確かに理系だと忙しい瞬間が多々ありますが、すべてが長期留学とは限りません。近年は 2週間〜2ヶ月の短期集中プログラムや、海外大学の研究室に参加するインターン型の研究留学が増えています。これらは夏休みや春休みを利用して参加することもでき、卒業年月に大きな影響を与えません。
・専門的な英語についていけるか不安
理系分野の英語は日常会話とは異なり、共通の専門用語や図表を中心にやり取りされる“共通言語”です。そのため、文法の正確さよりも「いかに簡潔に伝えるか」が重視されます。実際に現地でディスカッションや実験の説明を繰り返す中で、次第に「聞き取れる・伝えられる」という実感が積み重なり、英語を“学ぶ対象”ではなく“使う道具”として自然に活用できるようになります。
・費用が高そうで踏み出せない
留学費用は確かに大きな壁ですが、理系学生向けの支援制度は意外と豊富です。たとえば、日本学生支援機構(JASSO)の奨学金や、官民協働の「トビタテ!留学JAPAN」、さらには大学独自の給付型奨学金もあります。これらを組み合わせれば、自己負担を大幅に抑えて参加できる場合も少なくありません。また、欧州の一部大学は授業料が無料もしくは低額であることもあり、選択肢は広がっています。
・ 海外生活や文化の違いに馴染めるか心配
生活習慣や文化の違いに戸惑うことは誰にでもあります。ただし多くの大学には、留学生向けのサポートオフィスやチューター制度があり、学習面だけでなく生活面でも相談できます。また、現地学生との交流や寮生活を通じて「違い」を楽しむ感覚が身につくと、むしろ自分の考え方が柔軟になり、国際的な場での適応力として評価されるようになります。
理系におすすめの留学スタイル4選
理系学部生が選べる留学のスタイルにはいくつか種類があります。目的や経験値に応じて、自分に合った方法を検討してみましょう。
■ 研究インターン(短期〜中期)
海外の大学や研究機関で、現地のラボに参加して実験や開発を行うスタイルです。「実践的に手を動かしながら学びたい」「海外の研究現場を体験してみたい」という人におすすめ。研究内容によっては、日本では触れられないテーマや技術に関われることもあります。
■ サマープログラム(短期集中型)
1〜2か月程度で、講義・ラボ体験・異文化交流がセットになったパッケージ型プログラム。はじめての留学でも参加しやすく、「海外の授業ってどんな感じ?」「現地の学生と話してみたい」という気軽な第一歩にぴったりです。
■ 海外インターンシップ
企業での実務に関われる留学スタイルで、現地の技術系チームに入り、開発や設計に携わることもあります。将来グローバル企業で働きたい人や、自分の専門を実務にどう活かせるかを体感したい人に特におすすめです。
■ 認定・交換留学(学期単位)
自分の大学に籍を残したまま海外で学び、現地の単位を日本の単位に置き換えられる制度です。長期的な留学でも卒業に影響しない場合もあり、奨学金や費用支援制度が使いやすいのもメリット。学業との両立を重視したい人におすすめです。

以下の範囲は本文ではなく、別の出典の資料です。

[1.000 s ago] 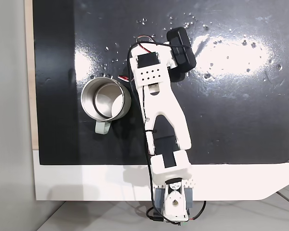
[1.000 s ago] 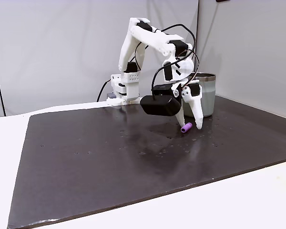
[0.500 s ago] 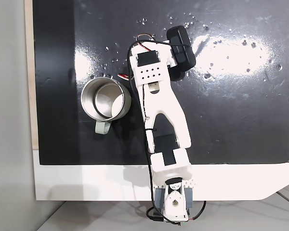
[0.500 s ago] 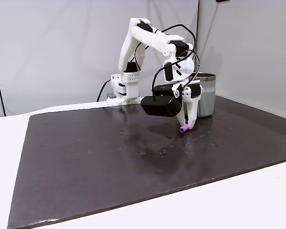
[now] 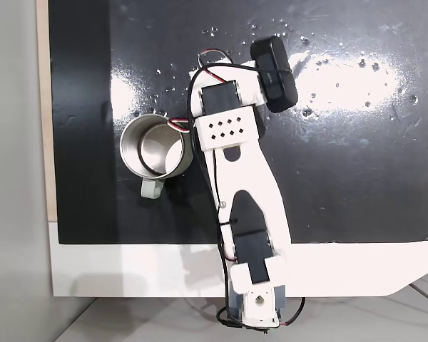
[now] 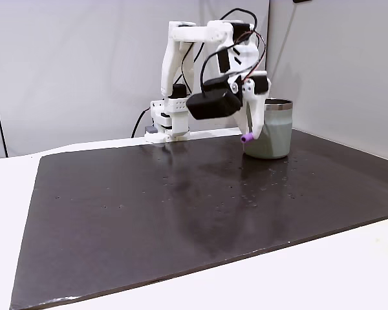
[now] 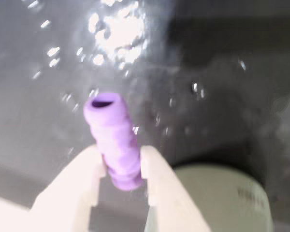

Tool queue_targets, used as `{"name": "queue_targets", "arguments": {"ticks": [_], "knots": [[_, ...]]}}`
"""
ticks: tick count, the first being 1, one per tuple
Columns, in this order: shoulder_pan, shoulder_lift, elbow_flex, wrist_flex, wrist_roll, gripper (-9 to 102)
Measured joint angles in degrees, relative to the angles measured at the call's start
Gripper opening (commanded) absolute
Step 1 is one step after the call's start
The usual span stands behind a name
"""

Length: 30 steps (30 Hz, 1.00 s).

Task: Grasp a pengrip and put it in the cup.

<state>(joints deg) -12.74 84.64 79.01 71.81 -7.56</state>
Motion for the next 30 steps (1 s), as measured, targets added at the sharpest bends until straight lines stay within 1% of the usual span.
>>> {"name": "queue_targets", "arguments": {"ticks": [6,12,24,30], "knots": [[-3.9,9.3,-6.1,9.8,0.0,0],[-9.5,10.7,-12.6,16.3,1.8,0],[-22.2,8.4,-14.7,24.3,4.0,0],[-24.6,6.7,-14.7,25.9,4.2,0]]}}
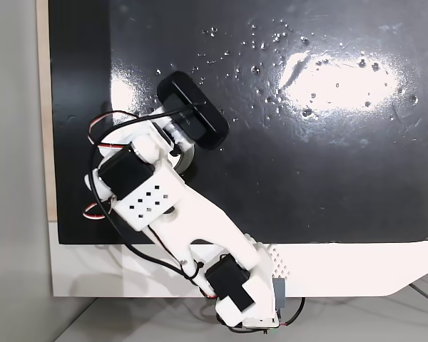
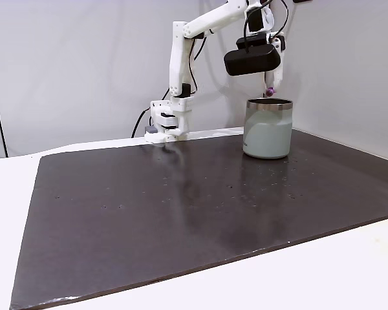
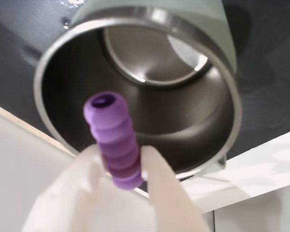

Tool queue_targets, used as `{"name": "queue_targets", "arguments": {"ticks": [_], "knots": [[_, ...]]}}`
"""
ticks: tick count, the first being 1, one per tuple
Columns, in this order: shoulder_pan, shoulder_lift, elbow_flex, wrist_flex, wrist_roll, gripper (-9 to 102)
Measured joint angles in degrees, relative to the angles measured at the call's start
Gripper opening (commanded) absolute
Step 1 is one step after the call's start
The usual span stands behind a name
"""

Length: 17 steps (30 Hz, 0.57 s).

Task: Grasp a pengrip and put it in the cup.

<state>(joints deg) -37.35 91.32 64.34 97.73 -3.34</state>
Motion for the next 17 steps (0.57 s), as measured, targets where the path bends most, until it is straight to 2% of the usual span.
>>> {"name": "queue_targets", "arguments": {"ticks": [2,7,17], "knots": [[-0.1,0.0,0.0,0.0,0.0,0],[0.0,0.0,0.0,0.0,0.0,19],[0.0,0.0,0.0,0.0,0.8,19]]}}
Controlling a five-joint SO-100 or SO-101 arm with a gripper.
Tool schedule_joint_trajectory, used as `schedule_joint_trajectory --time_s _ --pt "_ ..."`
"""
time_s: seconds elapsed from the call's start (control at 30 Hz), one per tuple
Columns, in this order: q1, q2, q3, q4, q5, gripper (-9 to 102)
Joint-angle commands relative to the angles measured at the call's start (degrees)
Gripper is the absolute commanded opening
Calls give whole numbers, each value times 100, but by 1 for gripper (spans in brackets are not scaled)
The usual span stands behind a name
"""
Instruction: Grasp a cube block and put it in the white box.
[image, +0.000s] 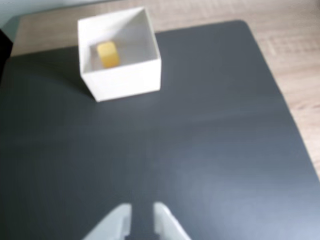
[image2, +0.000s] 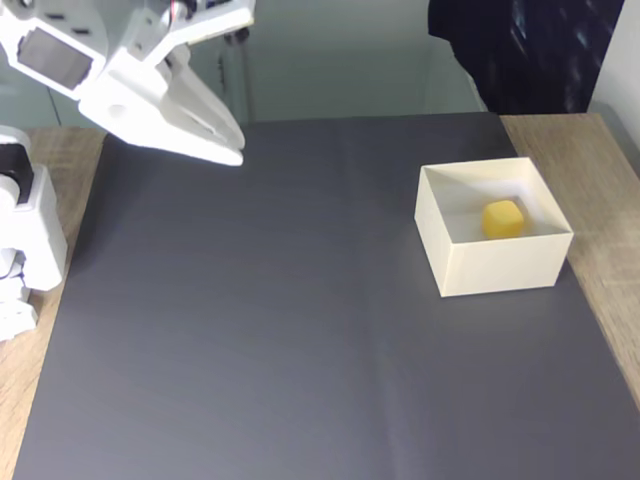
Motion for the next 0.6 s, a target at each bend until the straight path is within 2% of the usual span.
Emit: schedule_joint_trajectory --time_s 0.0,0.2,0.57 --pt "26 281 396 -360 -18 6" --pt "53 888 1547 -800 -97 6" --pt "44 1758 2681 -817 -193 5"
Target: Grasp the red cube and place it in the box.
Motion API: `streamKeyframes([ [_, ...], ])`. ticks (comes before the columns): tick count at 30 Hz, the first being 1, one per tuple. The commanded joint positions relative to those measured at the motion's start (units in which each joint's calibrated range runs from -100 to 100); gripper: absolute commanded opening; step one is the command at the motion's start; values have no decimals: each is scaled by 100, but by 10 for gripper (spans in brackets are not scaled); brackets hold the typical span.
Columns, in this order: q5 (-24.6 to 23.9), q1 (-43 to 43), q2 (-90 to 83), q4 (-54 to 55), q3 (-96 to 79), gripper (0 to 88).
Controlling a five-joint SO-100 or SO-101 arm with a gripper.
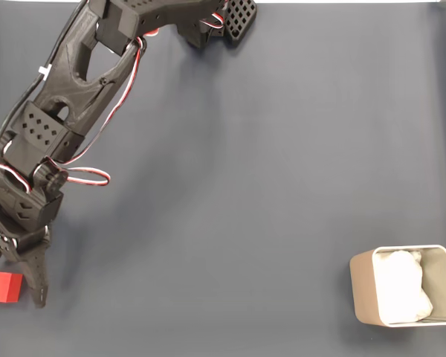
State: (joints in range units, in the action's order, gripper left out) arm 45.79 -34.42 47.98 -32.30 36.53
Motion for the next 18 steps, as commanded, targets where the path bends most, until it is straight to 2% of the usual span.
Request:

このように、理系の留学スタイルは目的によって多様です。「まずは短期」「本格的に研究したい」「文化や価値観の違いを現地で感じたい」「就活に活かしたい」など、軸を決めると選びやすくなります。
まとめ
この記事は、留学に関心を持ち始めた理系大学生に向けて書きました。すぐに行動に移す必要はありません。まずは「どんな選択肢があるのか」「自分に合うスタイルはどれか」を知るだけでも、視野は大きく広がります。技術を学ぶことに加えて、それを“誰のために活かすのか”を考える上で、留学は一つの有効なきっかけになり得ます。